Jackie Robinson‘s revered legacy is an American treasure. As the first black man to play professional baseball—Robinson’s legendary career with the Brooklyn Dodgers is well documented in the annals of American history. His story is as important to the history of baseball as it is to the history of the Civil Rights Movement and the United States. What is less documented is Robinson’s career before his historic move to play professional baseball with the Dodgers.
Few younger generations of Montrealers realize that Jackie Robinson’s professional baseball career started right here in Montreal. Chances are, though, that if you ask your grandparents, they’ll remember heading to De Lorimier Downs to watch Jackie Robinson hit home runs for the Montreal Royals.
When the young, talented shortstop from Cairo, Georgia entered Delorimier Downs, he was far from home. He went straight to the office of Hector Racine, the president of the Montreal Royals ball club. The Royals were a AAA team and one of the Brooklyn Dodger’s farm clubs, playing in the International League. Jackie Robinson signed to play with the team for the following season—it was October 23, 1945.
After 2nd Lieutenant Jack Robinson was honourably discharged from the United States military in 1944, he went on to play for the Kansas City Monarchs in what was known as the Negro League. Although there was no official ban of black players in Major League Baseball, all teams adhered to an unofficial segregated league, requiring black athletes to form their own leagues. However, while Jackie Robinson’s un-stellar career with the Monarchs ambled on, the president of the Brooklyn Dodgers, Branch Rickey, was conducting what history would later dub as, “The Noble Experiment.”

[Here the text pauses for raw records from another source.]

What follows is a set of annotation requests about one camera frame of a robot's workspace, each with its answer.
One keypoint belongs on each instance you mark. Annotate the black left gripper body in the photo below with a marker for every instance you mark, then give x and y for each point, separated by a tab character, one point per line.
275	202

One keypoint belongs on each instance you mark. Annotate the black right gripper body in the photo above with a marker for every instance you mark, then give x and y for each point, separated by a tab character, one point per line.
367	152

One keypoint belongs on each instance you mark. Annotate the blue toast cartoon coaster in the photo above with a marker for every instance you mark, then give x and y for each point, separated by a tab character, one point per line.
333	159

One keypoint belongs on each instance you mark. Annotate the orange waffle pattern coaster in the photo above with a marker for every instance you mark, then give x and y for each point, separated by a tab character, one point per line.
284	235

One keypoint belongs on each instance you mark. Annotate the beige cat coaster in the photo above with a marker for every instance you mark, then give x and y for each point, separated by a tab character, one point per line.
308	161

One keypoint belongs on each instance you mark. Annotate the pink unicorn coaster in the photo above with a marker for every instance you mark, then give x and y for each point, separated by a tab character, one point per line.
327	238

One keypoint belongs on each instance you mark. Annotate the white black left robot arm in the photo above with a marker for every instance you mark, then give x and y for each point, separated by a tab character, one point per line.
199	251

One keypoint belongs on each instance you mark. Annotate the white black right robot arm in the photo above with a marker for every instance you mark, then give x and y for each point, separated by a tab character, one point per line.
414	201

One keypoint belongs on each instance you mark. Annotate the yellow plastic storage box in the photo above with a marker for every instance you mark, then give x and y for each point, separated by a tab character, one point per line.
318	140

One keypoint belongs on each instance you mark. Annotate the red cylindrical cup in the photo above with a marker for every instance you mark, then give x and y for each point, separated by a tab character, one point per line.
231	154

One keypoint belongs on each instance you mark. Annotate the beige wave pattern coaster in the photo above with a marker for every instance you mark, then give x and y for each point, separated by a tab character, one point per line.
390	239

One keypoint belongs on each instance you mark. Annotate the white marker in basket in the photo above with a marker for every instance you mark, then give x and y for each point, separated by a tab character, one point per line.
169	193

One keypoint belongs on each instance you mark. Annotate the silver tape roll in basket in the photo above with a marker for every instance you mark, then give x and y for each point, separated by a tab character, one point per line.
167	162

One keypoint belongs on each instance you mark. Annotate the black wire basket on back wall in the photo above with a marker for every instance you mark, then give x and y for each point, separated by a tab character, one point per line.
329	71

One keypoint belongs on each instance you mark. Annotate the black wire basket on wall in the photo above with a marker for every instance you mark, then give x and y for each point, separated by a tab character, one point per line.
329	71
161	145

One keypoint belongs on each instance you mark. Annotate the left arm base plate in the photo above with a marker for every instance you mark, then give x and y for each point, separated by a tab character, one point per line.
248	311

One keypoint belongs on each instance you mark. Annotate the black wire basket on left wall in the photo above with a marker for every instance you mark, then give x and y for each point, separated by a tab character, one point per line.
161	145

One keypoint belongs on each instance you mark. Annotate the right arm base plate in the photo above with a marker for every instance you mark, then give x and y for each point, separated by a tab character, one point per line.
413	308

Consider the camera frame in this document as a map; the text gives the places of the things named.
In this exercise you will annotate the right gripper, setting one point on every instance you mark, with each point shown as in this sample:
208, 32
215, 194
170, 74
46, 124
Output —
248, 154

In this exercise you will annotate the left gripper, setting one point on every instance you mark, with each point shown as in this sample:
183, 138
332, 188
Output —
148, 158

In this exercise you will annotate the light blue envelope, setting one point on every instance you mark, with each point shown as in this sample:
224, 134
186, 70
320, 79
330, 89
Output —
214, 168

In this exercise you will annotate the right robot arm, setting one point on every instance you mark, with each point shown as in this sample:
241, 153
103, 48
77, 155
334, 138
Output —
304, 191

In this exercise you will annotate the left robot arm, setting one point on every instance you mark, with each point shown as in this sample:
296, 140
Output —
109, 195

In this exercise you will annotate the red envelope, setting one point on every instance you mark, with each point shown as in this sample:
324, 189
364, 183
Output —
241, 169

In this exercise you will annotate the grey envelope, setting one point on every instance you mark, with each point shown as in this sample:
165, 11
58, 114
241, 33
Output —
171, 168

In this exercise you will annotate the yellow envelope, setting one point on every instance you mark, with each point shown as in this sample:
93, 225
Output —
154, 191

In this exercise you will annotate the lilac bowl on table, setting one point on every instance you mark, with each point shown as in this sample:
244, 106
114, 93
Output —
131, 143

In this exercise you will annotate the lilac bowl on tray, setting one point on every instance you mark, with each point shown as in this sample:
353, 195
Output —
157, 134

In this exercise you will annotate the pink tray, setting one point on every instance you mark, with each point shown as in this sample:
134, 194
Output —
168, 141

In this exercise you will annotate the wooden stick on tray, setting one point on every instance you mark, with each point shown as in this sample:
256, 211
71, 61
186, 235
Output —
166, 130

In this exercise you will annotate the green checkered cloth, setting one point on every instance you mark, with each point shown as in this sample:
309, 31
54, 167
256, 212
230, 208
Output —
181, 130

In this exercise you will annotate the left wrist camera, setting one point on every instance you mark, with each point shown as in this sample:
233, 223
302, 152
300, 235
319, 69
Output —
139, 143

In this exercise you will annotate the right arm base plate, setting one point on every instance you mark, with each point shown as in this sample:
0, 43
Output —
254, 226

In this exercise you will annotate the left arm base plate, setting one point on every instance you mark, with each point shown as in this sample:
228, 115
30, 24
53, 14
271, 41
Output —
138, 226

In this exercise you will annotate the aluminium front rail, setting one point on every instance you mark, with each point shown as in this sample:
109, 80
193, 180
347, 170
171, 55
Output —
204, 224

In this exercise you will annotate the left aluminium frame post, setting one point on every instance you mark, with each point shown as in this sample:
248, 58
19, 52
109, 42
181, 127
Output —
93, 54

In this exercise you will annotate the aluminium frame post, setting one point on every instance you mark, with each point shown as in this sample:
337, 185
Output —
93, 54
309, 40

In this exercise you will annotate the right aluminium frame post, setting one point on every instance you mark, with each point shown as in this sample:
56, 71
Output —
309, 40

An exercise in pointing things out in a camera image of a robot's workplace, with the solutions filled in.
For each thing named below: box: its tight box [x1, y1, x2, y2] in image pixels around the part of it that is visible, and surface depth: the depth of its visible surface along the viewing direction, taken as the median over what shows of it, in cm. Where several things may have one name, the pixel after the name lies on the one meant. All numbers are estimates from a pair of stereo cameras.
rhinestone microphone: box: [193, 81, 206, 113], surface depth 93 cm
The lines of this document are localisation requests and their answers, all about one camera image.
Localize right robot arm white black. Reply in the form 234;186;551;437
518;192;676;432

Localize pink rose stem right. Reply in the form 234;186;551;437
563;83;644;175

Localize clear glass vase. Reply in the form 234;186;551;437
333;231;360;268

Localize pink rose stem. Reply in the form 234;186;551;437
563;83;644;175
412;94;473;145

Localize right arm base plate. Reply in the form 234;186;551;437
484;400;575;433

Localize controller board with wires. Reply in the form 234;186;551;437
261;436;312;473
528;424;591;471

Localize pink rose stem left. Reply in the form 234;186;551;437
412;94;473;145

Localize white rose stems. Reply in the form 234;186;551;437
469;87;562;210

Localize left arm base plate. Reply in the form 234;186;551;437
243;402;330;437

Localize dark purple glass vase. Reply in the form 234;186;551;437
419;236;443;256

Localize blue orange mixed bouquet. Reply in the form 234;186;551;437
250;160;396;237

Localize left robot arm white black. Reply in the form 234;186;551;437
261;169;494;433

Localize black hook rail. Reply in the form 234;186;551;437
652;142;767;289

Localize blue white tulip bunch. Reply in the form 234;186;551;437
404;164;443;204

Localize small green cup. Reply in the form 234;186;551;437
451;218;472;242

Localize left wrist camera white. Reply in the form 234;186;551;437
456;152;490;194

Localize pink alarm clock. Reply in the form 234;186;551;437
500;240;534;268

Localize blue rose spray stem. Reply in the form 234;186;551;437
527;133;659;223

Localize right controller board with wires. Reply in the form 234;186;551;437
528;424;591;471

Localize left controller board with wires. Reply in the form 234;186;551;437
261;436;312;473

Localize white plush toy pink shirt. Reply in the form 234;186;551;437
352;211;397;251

Rickey scouted the Negro Leagues in order to find black players to try out for the Dodgers—he had his eye on Robinson. Before Rickey could assign Jackie Robinson to the Montreal Royals, he needed to ensure that Robinson would be able to endure the inevitable racial abuse that would be slung at any black player breaking the colour barrier of a white man’s league. Rickey asked Robinson if he could withstand the racial abuse without reacting to it to which Jackie Robinson demanded: “Are you looking for a Negro who is afraid to fight back?” Rickey responded that he needed a player “with guts enough not to fight back.” It was August 28, 1945, just under two months before Robinson’s signing with the Royals.

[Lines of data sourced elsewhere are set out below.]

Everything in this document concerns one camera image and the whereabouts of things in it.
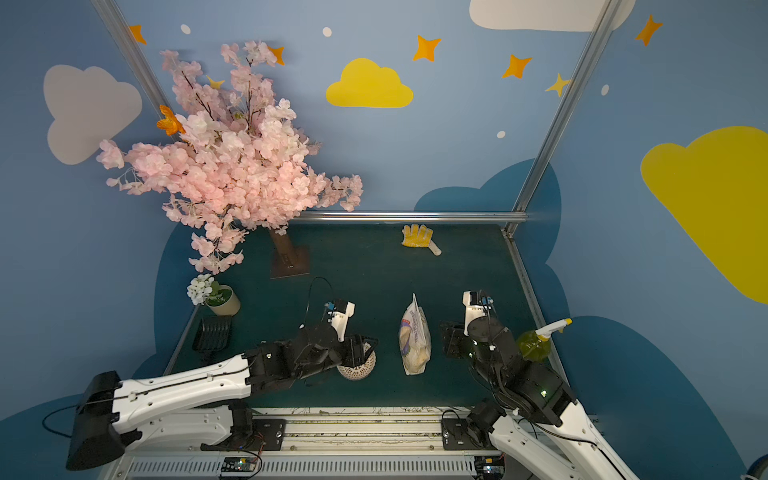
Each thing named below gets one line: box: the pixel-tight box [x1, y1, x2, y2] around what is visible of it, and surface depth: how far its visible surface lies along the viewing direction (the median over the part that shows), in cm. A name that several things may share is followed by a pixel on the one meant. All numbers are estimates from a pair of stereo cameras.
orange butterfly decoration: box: [156, 105, 186, 136], surface depth 69 cm
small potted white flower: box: [186, 274, 241, 317], surface depth 90 cm
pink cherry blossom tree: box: [97, 41, 364, 275], surface depth 68 cm
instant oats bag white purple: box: [398, 293, 432, 376], surface depth 80 cm
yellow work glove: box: [402, 224, 442, 256], surface depth 120 cm
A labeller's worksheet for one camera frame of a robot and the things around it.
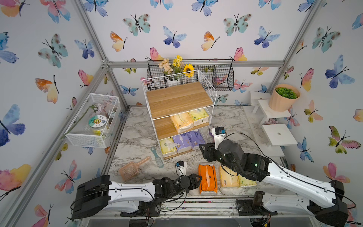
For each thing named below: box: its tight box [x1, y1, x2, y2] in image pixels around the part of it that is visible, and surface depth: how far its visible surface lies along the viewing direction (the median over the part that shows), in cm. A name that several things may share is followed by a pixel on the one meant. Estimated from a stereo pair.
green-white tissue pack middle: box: [187, 107, 210, 127], surface depth 77 cm
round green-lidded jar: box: [87, 114, 109, 136], surface depth 67 cm
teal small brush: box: [150, 146, 165, 169], surface depth 92 cm
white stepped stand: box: [242, 90, 298, 158], surface depth 91 cm
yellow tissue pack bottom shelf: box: [159, 137, 177, 158], surface depth 92 cm
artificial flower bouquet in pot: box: [158, 54, 196, 87], surface depth 84 cm
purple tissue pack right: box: [186, 129, 206, 151], surface depth 98 cm
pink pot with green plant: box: [268, 83, 301, 113], surface depth 82 cm
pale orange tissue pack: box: [170, 112, 194, 134], surface depth 76 cm
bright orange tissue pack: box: [198, 164, 218, 195], surface depth 78 cm
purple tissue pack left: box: [172, 133, 192, 154], surface depth 93 cm
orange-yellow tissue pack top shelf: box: [219, 164, 241, 188], surface depth 80 cm
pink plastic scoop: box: [118, 156, 151, 182], surface depth 88 cm
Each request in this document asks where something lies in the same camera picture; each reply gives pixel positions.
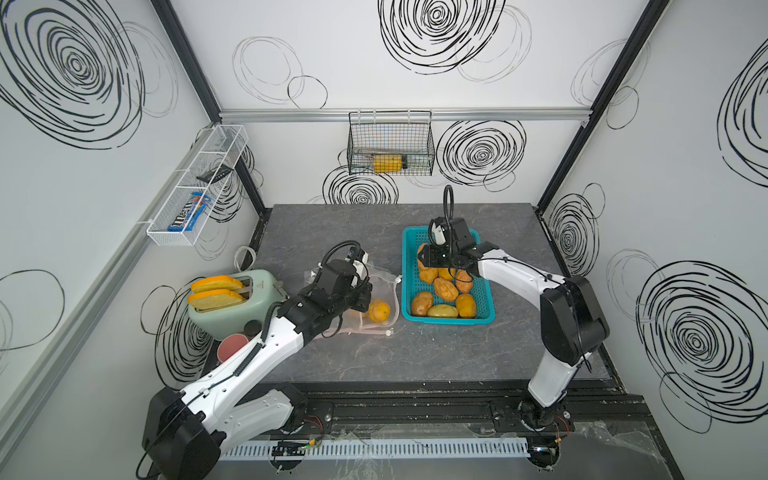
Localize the potato bagged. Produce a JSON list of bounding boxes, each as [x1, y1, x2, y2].
[[416, 243, 428, 271], [366, 299, 391, 323]]

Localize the teal plastic basket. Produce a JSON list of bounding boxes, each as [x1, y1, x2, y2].
[[401, 226, 495, 326]]

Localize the clear zipper bag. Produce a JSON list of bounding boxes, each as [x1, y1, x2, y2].
[[321, 266, 401, 338]]

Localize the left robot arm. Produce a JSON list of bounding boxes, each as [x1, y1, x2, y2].
[[135, 247, 372, 479]]

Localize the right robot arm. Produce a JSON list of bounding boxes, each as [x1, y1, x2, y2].
[[418, 216, 610, 431]]

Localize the potato bottom left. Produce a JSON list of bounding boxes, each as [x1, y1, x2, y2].
[[418, 268, 439, 285]]

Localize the potato right middle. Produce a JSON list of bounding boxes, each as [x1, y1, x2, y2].
[[453, 269, 474, 294]]

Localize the potato large middle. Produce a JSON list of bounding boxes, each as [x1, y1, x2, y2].
[[433, 277, 459, 303]]

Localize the potato bottom right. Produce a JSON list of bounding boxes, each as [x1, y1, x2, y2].
[[455, 293, 477, 319]]

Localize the potato centre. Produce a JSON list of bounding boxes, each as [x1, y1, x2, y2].
[[411, 291, 434, 317]]

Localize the green yellowish potato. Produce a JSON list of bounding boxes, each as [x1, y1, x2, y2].
[[427, 304, 459, 319]]

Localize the mint green toaster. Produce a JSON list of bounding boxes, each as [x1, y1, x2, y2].
[[187, 270, 288, 340]]

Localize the yellow item in basket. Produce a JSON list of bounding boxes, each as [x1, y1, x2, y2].
[[372, 154, 405, 174]]

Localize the red cup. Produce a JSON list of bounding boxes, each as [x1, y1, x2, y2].
[[216, 333, 249, 363]]

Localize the upper toast slice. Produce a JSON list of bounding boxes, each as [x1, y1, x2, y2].
[[190, 275, 244, 294]]

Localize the toast slice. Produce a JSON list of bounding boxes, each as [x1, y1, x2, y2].
[[188, 290, 245, 311], [190, 275, 244, 294]]

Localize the lower toast slice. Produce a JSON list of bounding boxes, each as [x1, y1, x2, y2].
[[188, 290, 245, 311]]

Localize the black remote control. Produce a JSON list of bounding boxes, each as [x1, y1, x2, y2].
[[196, 164, 233, 185]]

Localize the blue candy packet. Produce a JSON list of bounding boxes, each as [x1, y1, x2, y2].
[[167, 192, 210, 232]]

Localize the black wire wall basket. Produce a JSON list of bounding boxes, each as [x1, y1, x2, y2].
[[346, 109, 436, 177]]

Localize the white wire shelf basket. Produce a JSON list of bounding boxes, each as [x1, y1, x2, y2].
[[146, 124, 248, 247]]

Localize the white slotted cable duct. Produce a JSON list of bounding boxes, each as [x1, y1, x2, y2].
[[221, 437, 531, 461]]

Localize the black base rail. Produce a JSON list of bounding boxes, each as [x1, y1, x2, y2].
[[239, 383, 649, 436]]

During his tenure with the Montreal Royals, Jackie Robinson loved and was loved by his adoring Montreal fan-base. Although he experienced racial hostility while traveling with the Royals—especially during spring training in Daytona Beach, Florida— that was not the case when he played at home in Montreal. After he led the Montreal Royals to the Little World Series in 1946, sports writer, Sam Maltin, poetically wrote, “it was probably the only day in history that a black man ran from a white mob with love instead of lynching on its mind.” In the single-season in 1946 that Jackie Robinson played for the Royals, one million people came to see him play—a huge number for the time. After that season, Jackie Robinson would go on to play for the Brooklyn Dodger’s for ten seasons, forever changing the game of baseball and history itself.

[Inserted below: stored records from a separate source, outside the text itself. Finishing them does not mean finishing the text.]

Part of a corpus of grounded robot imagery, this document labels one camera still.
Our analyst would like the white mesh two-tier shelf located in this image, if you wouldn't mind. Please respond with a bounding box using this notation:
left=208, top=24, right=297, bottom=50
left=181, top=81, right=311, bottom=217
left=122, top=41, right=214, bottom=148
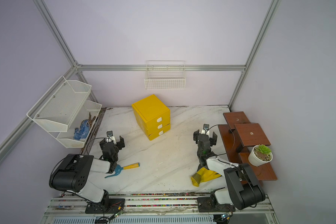
left=27, top=76, right=102, bottom=148

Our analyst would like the brown wooden stepped shelf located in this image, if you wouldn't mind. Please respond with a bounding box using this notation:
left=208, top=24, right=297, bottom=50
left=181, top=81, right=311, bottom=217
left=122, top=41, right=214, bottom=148
left=218, top=112, right=278, bottom=183

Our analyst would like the aluminium frame rail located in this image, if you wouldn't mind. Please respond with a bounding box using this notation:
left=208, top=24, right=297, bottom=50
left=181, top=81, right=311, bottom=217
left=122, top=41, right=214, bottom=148
left=0, top=1, right=280, bottom=165

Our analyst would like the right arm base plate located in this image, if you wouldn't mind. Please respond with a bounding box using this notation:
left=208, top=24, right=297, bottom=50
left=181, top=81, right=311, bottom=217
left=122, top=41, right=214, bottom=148
left=197, top=191, right=236, bottom=212

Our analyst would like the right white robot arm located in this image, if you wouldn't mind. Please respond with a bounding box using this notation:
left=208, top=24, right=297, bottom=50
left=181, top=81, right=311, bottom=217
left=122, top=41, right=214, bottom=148
left=191, top=124, right=266, bottom=212

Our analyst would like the yellow drawer cabinet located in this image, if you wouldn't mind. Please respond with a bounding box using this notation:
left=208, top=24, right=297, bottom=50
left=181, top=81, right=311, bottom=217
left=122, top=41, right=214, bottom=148
left=132, top=94, right=171, bottom=141

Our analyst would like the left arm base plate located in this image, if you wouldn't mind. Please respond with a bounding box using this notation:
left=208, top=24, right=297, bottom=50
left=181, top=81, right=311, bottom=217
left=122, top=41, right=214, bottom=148
left=85, top=190, right=125, bottom=214

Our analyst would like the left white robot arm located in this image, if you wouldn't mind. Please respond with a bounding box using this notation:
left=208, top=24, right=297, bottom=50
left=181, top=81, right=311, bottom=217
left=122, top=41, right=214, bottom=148
left=49, top=131, right=125, bottom=203

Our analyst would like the teal garden fork yellow handle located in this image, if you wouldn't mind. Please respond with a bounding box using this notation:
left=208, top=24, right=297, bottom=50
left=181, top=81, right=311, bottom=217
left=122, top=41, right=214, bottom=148
left=105, top=162, right=140, bottom=178

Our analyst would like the blue item in shelf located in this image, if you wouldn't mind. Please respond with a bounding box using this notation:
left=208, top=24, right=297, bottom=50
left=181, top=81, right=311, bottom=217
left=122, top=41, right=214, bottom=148
left=73, top=119, right=91, bottom=140

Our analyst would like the yellow black rubber glove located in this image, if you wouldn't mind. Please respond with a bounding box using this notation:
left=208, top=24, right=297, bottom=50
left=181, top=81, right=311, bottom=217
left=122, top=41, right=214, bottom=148
left=190, top=167, right=221, bottom=187

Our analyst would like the white wire wall basket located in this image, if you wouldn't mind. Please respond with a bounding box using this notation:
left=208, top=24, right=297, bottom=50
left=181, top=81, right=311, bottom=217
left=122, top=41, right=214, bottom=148
left=144, top=60, right=186, bottom=90

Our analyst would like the potted succulent white pot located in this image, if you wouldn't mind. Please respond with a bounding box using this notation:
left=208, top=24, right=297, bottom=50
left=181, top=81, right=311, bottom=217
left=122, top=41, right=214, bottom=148
left=248, top=145, right=273, bottom=167

In 2013, The Globe and Mail ran an article interviewing Rachel Robinson, Jackie’s wife, about their time spent in Montreal. “When I hear of bad things that are happening in other places – where people are fighting or being violent and are trying to exclude African-Americans – I think back to the days in Montreal—It was almost blissful,” said Mrs. Robinson. In the article, Mrs. Robinson recounts the time she rented her apartment on de Gaspé. She recalled how “shocked” she was when, instead of being rebuffed by her would-be landlord, she was invited inside for tea. Although communication was difficult for the Robinson’s, who lived in the mainly french Villeray community in Montreal, the community embraced the Robinson’s as one of their own.
Although Jackie Robinson’s career in Montreal was short-lived, this February let’s remember that Jackie Robinson once was and will always remain one of our own.